When businesses focus on encouraging repeat business, they’re more likely to be successful. If a customer has to renew, they’re more likely to stick around, and the owner saves on acquisition costs. Companies with low attrition and recurring revenue provide a valuable model that attracts buyers looking for a low-risk, long-term venture. If the company is just barely breaking even, the owner should find ways to make their products essential and renewable.
A One-Of-A-Kind Value Proposition
Commodity-based businesses often bring a lower value because they work on lower margins. Competitive advantage is the only way to create entry barriers and justify premium pricing. If competitors can’t match a company’s differentiation without investing significant effort, money, and time, a company becomes more valuable to potential buyers.
For long-term success, business owners should concentrate on increasing customer satisfaction. While advertising is great, word-of-mouth and referrals are equally good ways to generate positive publicity for a business. When owners focus on growing their customer base, they’ll grow value at the same time. It really is that simple!
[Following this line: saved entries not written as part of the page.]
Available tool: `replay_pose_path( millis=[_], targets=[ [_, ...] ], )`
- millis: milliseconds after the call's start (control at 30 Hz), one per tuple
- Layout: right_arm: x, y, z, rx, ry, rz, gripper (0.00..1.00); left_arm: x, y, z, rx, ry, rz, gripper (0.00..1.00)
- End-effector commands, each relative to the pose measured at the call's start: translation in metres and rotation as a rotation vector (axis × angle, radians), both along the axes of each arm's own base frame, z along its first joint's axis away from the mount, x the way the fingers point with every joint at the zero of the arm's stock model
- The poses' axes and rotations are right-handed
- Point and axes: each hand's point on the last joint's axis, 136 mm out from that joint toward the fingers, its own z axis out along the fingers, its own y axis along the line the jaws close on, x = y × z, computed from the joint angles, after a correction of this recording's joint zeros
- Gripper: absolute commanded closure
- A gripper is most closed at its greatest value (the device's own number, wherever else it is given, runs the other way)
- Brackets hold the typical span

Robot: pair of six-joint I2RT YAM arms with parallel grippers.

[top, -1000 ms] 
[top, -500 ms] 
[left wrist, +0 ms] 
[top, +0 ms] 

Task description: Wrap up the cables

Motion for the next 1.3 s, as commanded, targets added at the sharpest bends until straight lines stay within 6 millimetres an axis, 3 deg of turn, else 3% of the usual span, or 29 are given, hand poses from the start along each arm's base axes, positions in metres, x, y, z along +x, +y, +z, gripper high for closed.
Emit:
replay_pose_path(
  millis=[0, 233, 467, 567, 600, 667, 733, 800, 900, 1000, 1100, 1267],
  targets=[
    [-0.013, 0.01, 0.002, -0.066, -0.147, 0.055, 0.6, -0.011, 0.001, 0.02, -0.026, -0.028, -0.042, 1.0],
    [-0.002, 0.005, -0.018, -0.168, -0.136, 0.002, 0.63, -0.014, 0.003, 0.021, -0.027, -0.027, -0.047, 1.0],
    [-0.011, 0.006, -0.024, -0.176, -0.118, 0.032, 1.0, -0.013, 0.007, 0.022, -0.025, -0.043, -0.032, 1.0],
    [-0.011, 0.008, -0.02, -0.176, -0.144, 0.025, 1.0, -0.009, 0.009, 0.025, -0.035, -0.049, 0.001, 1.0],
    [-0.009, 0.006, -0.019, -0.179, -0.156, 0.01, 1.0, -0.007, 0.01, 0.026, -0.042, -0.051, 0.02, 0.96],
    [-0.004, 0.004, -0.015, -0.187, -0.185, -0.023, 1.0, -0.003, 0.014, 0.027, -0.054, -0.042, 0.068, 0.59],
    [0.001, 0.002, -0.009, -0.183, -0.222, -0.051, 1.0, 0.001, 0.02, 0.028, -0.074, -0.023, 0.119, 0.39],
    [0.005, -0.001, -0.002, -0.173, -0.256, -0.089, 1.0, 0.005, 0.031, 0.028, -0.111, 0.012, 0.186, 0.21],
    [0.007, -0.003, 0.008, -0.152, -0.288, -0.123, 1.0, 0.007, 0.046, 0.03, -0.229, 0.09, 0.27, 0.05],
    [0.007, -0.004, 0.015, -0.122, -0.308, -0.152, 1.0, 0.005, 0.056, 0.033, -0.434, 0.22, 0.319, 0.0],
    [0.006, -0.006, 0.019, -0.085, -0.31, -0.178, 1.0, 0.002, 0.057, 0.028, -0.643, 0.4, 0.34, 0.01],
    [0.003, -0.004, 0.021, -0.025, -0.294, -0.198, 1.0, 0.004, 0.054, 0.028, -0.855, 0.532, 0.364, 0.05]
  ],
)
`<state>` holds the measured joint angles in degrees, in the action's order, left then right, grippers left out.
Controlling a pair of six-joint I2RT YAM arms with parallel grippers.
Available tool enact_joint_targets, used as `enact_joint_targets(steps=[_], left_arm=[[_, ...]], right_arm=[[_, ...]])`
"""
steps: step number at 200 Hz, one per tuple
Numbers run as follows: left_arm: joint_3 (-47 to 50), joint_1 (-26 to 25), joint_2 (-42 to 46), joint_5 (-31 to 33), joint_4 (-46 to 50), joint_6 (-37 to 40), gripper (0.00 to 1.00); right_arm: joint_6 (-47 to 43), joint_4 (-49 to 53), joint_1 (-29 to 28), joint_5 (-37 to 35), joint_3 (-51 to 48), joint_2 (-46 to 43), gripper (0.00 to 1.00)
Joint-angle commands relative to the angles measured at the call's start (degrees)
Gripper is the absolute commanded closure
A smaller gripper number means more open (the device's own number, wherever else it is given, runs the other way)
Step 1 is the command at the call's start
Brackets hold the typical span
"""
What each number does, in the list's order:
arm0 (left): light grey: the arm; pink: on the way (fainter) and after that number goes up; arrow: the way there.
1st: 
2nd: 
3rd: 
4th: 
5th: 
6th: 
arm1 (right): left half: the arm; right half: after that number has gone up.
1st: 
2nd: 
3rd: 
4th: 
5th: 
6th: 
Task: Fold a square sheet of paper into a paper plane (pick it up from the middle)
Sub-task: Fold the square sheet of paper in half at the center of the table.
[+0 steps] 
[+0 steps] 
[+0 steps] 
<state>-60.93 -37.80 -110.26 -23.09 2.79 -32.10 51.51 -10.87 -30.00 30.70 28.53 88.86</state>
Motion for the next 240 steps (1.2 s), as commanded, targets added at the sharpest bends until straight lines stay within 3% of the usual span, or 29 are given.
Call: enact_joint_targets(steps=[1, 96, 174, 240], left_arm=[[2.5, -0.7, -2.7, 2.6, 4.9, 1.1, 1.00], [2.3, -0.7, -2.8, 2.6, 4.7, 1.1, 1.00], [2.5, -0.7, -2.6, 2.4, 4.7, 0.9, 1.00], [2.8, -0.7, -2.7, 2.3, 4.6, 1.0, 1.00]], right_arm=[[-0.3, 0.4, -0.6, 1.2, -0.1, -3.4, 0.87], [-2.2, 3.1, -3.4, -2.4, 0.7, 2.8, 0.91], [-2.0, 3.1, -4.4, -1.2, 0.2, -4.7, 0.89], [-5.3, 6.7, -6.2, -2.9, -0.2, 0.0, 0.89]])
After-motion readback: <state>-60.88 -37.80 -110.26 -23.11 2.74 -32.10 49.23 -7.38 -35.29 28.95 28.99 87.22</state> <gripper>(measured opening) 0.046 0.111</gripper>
The Management Team’s Strength
If an owner wonders how they’ll accomplish all these goals, they likely don’t have the proper management team. When the owner is the only one who makes things happen, the company provides limited value to customers. Buyers want to invest in companies, not people; save the sales tasks for the company’s eventual buyer.
The Company’s Central Purpose
Brands achieve success by defining their identity and purpose in a memorable way. The world’s most valuable companies have a purpose, such as how they can solve customers’ problems and improve their quality of life. Then, through effective advertising and marketing, the company clearly communicates its purpose to its customers.
Authenticity is particularly important in social medial marketing, because it allows the audience to relate to the company. Companies can increase their value by building trust with customers. Authentic messaging aligns the brand’s voice with its mission statement, morals, and values, and it’s a great way to bring in more customers. To be successful and build value, the company has to communicate effectively. The best companies respond to complaints and questions promptly, and they build trust by conversing with customers online and in person.
As said earlier, if a company stands out from the crowd, it automatically becomes more valuable. Today’s top companies focus on building the customer experience from the ground up, in a way that’s completely different from their competitors. A comprehensive experience is one of the most effective ways for a company to gain customers’ loyalty and increase its value.
A Targeted Audience
Advertising and marketing efforts that are targeted to big audiences usually aren’t that effective. Today’s consumers are more savvy than ever, and they expect their problems and questions to be answered directly. Rather than trying to make a message cover a wide segment of the market, businesses should create buyer personas that target certain demographics. When companies deliver customized messages, they build lasting relationships and they build value as well.
While a company may not be as valuable as Google, it’s still important for owners to make efforts to increase its value. By considering these value drivers and following these tips, owners can start on the path to increased value and prosperity.